The EU needs a strategy to benefit from China's economic strength without losing sight of Europe's interests and values: 

  • The most important thing is to have a unified European policy towards China, which takes account of the EU's interest in preserving the global order and principles like freedom of navigation. It is pointless for the European External Action Service and the Commission to deliver tough messages, if individual member-states undermine the EU line in order to gain commercial advantage. Germany shows that it is possible to deliver unpalatable messages to China, as long as the trading relationship is important enough to Beijing; and the collective EU trading relationship is the most important of all.
  • The Commission and the European External Action Service should ensure that they have a coherent approach to the OBOR initiative, ideally with one senior figure looking at both its technical aspects and geopolitical implications.
  • Europe needs to remember that China is not its only partner in the region. Countries like Japan, South Korea and Vietnam are also important, politically and economically, and have their own interests; the EU should weigh these against its desire to gain Chinese approval and economic benefits.
  • The EU should make clear to China that European interests in the South China Sea go beyond free passage for European shipping; the principles of maritime law at stake there have global implications.

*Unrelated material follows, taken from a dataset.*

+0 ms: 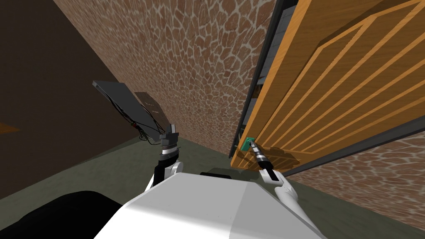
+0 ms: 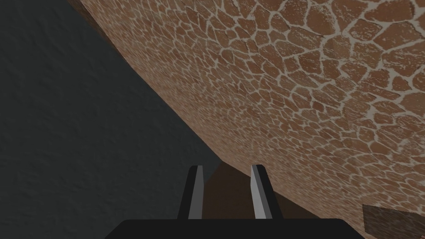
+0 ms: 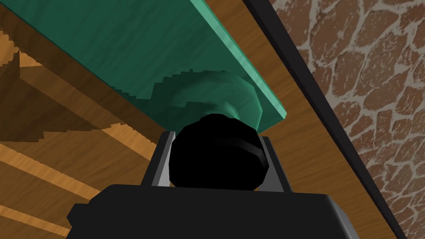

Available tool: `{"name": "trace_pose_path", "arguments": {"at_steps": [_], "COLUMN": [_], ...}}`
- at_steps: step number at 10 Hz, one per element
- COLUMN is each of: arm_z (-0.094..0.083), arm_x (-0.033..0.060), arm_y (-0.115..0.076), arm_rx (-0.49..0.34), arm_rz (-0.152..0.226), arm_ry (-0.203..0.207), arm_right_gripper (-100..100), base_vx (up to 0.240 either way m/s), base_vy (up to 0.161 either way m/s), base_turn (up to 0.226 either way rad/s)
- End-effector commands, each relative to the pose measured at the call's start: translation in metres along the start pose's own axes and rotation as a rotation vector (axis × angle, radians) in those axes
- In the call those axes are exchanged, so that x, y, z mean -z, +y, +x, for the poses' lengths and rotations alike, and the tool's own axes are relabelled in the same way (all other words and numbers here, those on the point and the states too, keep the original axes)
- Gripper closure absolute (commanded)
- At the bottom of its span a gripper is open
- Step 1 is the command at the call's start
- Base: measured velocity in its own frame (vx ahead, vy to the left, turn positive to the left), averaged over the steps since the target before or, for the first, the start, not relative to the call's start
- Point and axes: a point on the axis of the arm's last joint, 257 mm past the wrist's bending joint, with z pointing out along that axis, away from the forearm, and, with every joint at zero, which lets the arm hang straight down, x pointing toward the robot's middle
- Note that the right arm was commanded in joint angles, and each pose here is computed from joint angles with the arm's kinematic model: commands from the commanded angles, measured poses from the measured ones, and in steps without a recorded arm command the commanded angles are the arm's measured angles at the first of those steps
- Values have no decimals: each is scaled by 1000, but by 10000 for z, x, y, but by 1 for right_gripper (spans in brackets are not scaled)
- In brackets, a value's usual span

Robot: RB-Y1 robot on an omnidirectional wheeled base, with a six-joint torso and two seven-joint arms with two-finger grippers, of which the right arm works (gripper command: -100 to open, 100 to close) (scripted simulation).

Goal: Pull the door open

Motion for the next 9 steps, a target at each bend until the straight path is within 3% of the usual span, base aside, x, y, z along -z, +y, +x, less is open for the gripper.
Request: {"name": "trace_pose_path", "arguments": {"at_steps": [1,3,5,6,8,9], "arm_z": [24,34,56,56,80,80], "arm_x": [-36,-73,-147,-147,-223,-223], "arm_y": [15,27,50,50,74,74], "arm_rx": [-77,-140,-255,-268,-384,-399], "arm_rz": [1,2,5,4,6,6], "arm_ry": [-7,-14,-28,-28,-41,-41], "arm_right_gripper": [100,100,100,100,100,100], "base_vx": [-64,-75,-71,-65,-84,-69], "base_vy": [-30,-39,-49,-43,-40,-45], "base_turn": [41,66,71,50,68,46]}}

The EU is right to stay neutral on the substance of claims, but it should back the Philippines in saying that an international tribunal is the right body to adjudicate between claimants.
  • The EU should offer advice to ASEAN on practical matters like maritime surveillance and fisheries management in the region, as a way of removing some of the sources of possible clashes.
  • China and its neighbours need a multilateral dialogue on the South China Sea. The EU should build on the precedent of the Asia-Europe foreign ministers’ meeting in Luxembourg on November 5th and 6th, where EU ministers discussed the South China Sea in private with counterparts from all the littoral states, including China. 
  • The EU should revive efforts to co-ordinate policy towards China with the US. Then-US Secretary of State Hilary Clinton and then-EU High Representative for foreign policy Catherine Ashton issued a statement on the Asia-Pacific region in 2012, setting out a number of shared objectives and calling for regular high-level dialogue; but there has been little subsequent follow-up. The interests of Washington and Brussels will not always coincide, but often they will, whether it is on protection of intellectual property rights, compliance with WTO standards or freedom of navigation. 
  • The EU should make sure that it focuses on getting China to meet European standards of economic governance and investment protection, rather than relaxing its standards to attract the Chinese to Europe: no Chinese company should be able to flout EU rules in the way that the Russian gas company Gazprom was able to for many years.

The UK should not start acting as China's champion in Europe; but it should pay attention when Xi says that the UK "as an important member of the EU" should play "a more positive and constructive role" in the development of EU-China relations; if the US and China are both urging the UK to remain an active EU member, they must have good reasons. As a state with global political, security and economic interests, Britain should work with partners (particularly Germany, still the member-state with the greatest clout in Beijing) to build a more coherent EU policy towards China. An economic Silk Road between China and Europe could be a boon to both; but the EU should avoid being politically bound to China with a silk rope.

Ian Bond is director of foreign policy at the Centre for European Reform.